Inferno Dante Quotes

Dante

Quote 13

No green leaves in that forest, only black;
no branches straight and smooth, but knotted, gnarled;
no fruits were there, but briers bearing poison.
Even those savage beasts that roam between
Cecina and Corneto, beasts that hate
tilled lands, do not have holts so harsh and dense. (Inf. XIII, 4-9)

In the ring where the suicides reside, not even nature’s growing flora can flourish. Here, trees and plants that normally sprout in healthy shades of green rot to black and do not sprout nourishing fruits, but poisoned thorns. The reference to the living "beasts" between "Cecina and Corneto" implies that even these savage creatures could not survive in such a place. Nature decrees that nothing can live and grow in a place where men have taken their own lives.

Dante

Quote 14

Above that plain of sand, distended flakes
of fire showered down; their fall was slow –
as snow descends on alps when no wind blows.
Just like the flames that Alexander saw
in India’s hot zones, when fires fell,
intact and to the ground, on his battalions,
for which – wisely – he had his soldiers tramp
the soil to see that every fire was spent
before new flames were added to the old;
so did the never-ending heat descend;
with this, the sand was kindled just as tinder
on meeting flint will flame – doubling the pain. (Inf. XIV, 28-39)

The environment designed for punishing blasphemers perverts nature by raining fire, instead of snowflakes, to the ground. So instead of bringing relief to the sandy desert and allowing things to grow, the fiery rain increases the heat, making it eternally uncomfortable for the sinners trapped there.

Dante

Quote 15

[Dante to Pope Nicholas III]: "I’d utter words much heavier than these,
because your avarice afflicts the world:
it tramples on the good, lifts up the wicked.
You, shepherds, the Evangelist had noticed
when he saw her who sits upon the waters
and realized she fornicates with kings,
She who was born with seven heads and had
the power and support of the ten horns,
as long as virtue was her husband’s pleasure.
You’ve made yourselves a god of gold and silver;
how are you different from idolaters,
save that they worship one and you a hundred?" (Inf. XIX, 103-113)

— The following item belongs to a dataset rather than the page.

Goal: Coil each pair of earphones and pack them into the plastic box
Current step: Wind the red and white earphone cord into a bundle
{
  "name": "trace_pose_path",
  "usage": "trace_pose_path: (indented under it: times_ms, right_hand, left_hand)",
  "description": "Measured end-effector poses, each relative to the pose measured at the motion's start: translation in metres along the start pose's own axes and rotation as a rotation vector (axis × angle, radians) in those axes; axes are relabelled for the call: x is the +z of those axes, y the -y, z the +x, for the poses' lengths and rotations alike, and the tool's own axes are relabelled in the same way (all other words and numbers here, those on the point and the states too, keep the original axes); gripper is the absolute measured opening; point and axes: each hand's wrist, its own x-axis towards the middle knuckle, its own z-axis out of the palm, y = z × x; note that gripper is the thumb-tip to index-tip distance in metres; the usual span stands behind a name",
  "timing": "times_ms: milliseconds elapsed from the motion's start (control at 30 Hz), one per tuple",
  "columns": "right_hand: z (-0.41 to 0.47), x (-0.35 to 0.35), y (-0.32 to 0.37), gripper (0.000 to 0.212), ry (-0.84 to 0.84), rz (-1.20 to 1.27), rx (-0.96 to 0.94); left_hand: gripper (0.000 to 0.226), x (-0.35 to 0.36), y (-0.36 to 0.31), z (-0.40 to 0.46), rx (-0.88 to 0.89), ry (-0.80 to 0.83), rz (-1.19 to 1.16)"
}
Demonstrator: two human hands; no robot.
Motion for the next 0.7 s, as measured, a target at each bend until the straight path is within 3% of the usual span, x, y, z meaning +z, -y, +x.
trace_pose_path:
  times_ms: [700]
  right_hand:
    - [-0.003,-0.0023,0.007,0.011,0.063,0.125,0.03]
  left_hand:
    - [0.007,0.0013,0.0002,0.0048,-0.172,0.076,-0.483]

In condemning the simonists, Dante paints their practices as highly perverted and unnatural. Here, "she who was born with seven heads" is pagan Rome, blessed by seven heads (representing the seven sacraments) and supported by "ten horns" (the ten commandments). Dante’s message: the Catholic Church (represented by the female Rome) only has power as long as her rich husbands, the "kings" with whom she "fornicates," decide to remain virtuous. When they disagree with the Church, they withdraw their financial support and the Church loses influence. To emphasize the Church’s corruption, Dante pictures her as a hideous monster with a writhing gaggle of seven heads, ten horns, and the rampant lust to "fornicate" with any rich man who comes her way. Not only does this undermine the spiritual purity for which the Church stands, degrading God to a material idol of "gold and silver," but also usurps the natural order of good over evil. As Dante puts it, such simony – the selling of the Divine Word for gold and silver – "tramples on the good" and "lifts up the wicked."